More experiments to run, now that the domestic issues are sorted. Let's give this another shot tomorrow.

Friday, July 19, 2019

Lace, leather and glass ... anyone for fantasy?


Lots of experiments going on in this one. The lace shader looks very good on the whole shirt rather than just the collar and cuffs ... the Elan hair has alternative transparency maps to make it thicker and shinier (nice!) ... the soft black leather looks great on the pants ... the simplest glass shader in the world turned an ancient prop into something quite interesting ... but try as I might, I couldn't get Iray to give me what looks like an "Iray render" of the skintones:


This has been into Photoshop for digital grading, and it's still far more like a raytrace than an Iray render. My challenge now is to figure out what happened to the fantastic skin tones I've come to expect from Iray. This is the Rex skinmap; you know for a fact the tones are in there. Why did they render blurry or muddy?? Good one. I'll look into it!

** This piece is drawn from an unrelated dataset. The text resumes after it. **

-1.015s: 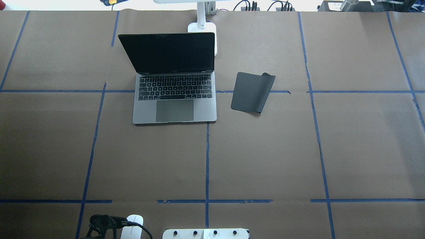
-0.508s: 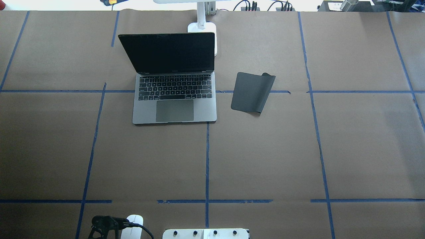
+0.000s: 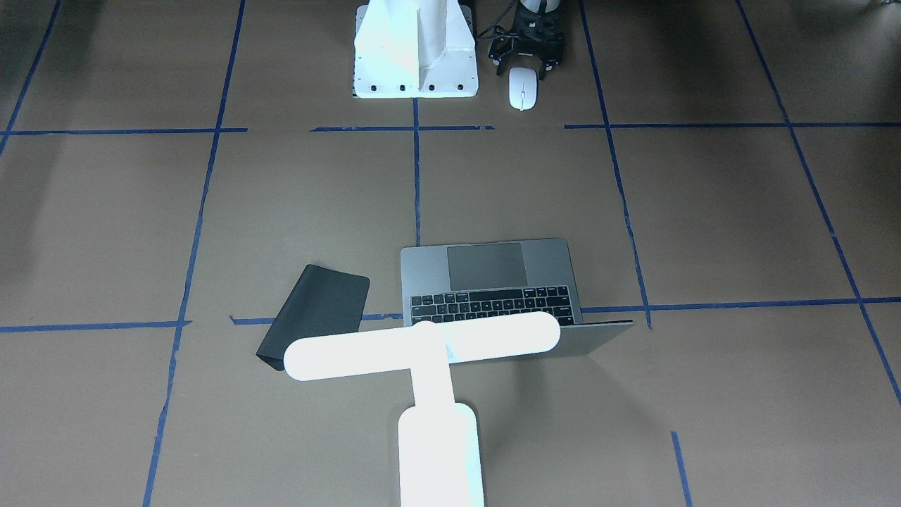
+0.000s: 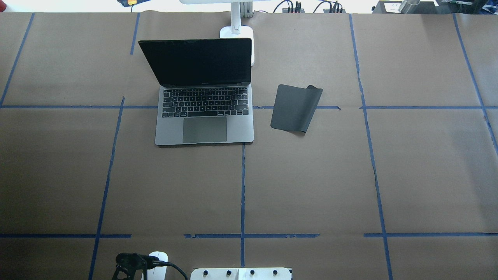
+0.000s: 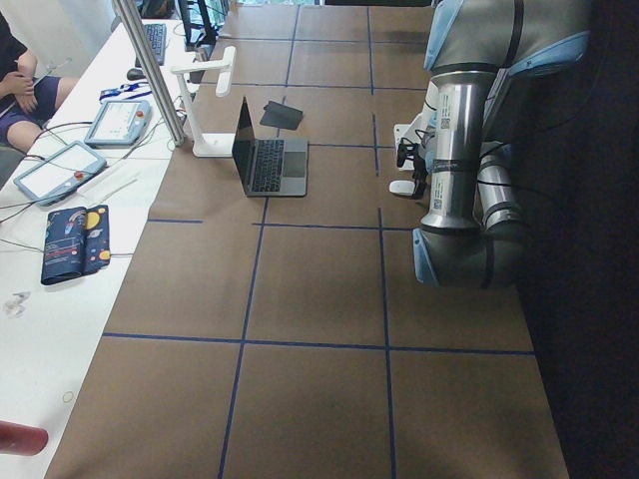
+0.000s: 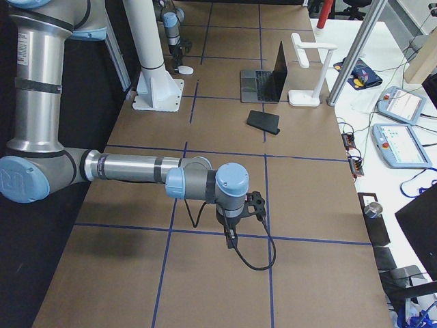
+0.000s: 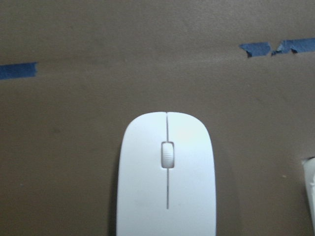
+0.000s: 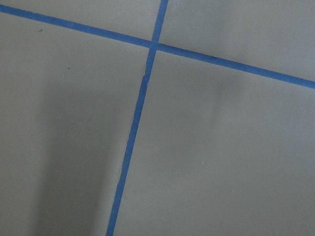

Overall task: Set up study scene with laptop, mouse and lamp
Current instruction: 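Withdraw the right gripper while the left gripper reaches for the white mouse, then grasp the white mouse with the left gripper and lift it, then carry the mouse over the black mouse pad with the left gripper, then lower the mouse onto the pad and open the left gripper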

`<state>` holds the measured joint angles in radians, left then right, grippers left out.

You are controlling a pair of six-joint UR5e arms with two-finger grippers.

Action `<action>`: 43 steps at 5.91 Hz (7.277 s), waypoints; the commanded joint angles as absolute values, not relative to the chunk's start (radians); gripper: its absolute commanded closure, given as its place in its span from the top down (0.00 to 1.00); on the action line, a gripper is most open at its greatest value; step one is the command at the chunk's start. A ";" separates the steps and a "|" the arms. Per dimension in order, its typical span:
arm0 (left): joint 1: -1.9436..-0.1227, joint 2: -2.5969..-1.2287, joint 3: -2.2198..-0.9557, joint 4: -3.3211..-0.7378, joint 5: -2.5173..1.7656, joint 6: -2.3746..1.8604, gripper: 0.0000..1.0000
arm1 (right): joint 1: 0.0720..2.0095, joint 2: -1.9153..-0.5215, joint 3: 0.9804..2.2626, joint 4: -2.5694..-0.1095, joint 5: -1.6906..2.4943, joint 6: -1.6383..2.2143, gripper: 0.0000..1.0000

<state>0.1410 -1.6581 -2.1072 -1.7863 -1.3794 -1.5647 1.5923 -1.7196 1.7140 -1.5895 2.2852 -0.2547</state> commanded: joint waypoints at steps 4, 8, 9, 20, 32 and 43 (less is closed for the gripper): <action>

One of the give-aways with the basic DAZ Studio is a set of very basic shaders, just enough to get you started and whet your appetite for more. When I set up this scene, the only prop Studio 4.11 could find that would be interesting in context was this one, from Anton's Treasures of Egypt ... released circa 2010, maybe 2008! The surface textures on it render well in 3Delight, the raytrace engine, but Iray makes a mess of them. Now, the original texture was gold, but I haven't yet shelled out the bucks for a metals shader pack. So I had a rummage around through the shaders packed with Studio 4.11, and --

This would have to be the simplest glass shader imaginable, but it saved the prop. I wouldn't call this picture anything remotely like a high-rez render -- then again, nothing about the whole picture looks high-rez to me, even though it rendered for about two hours. I could have let it cook longer, but the fact is, I went over it closely, looking for unresolved pixels (ie, grain in the image). There aren't any. It just looks ... like a raytrace. So --

One of the things on my shopping list ... glass shaders. Like this:

Catalog image. See this...
Catalog image: see this...
Now, those are shaders! First, find out what happened to the skin tones on this picture ... why the whole render looks like a raytrace, even though it's an IBL-lit Iray render. Next, get one of these glass shaders and play! See what happens. I guess I have my assignment for the immediate future! Tomorrow we'll go back to basics, take nothing for granted and see what we can figure out.

Thursday, July 18, 2019

Guy candy. Seriously.


Pirate? Moorish prince? Take your pick ... and check out the shaders on this! I switched out all the textures on the "Contemporary Romeo" costume. Silk and lace on the shirt, leather on the pants. This is actually the Rex character again, but wearing one of the alternative faces, and the full beard. Looks like a whole new character, in fact. Also ...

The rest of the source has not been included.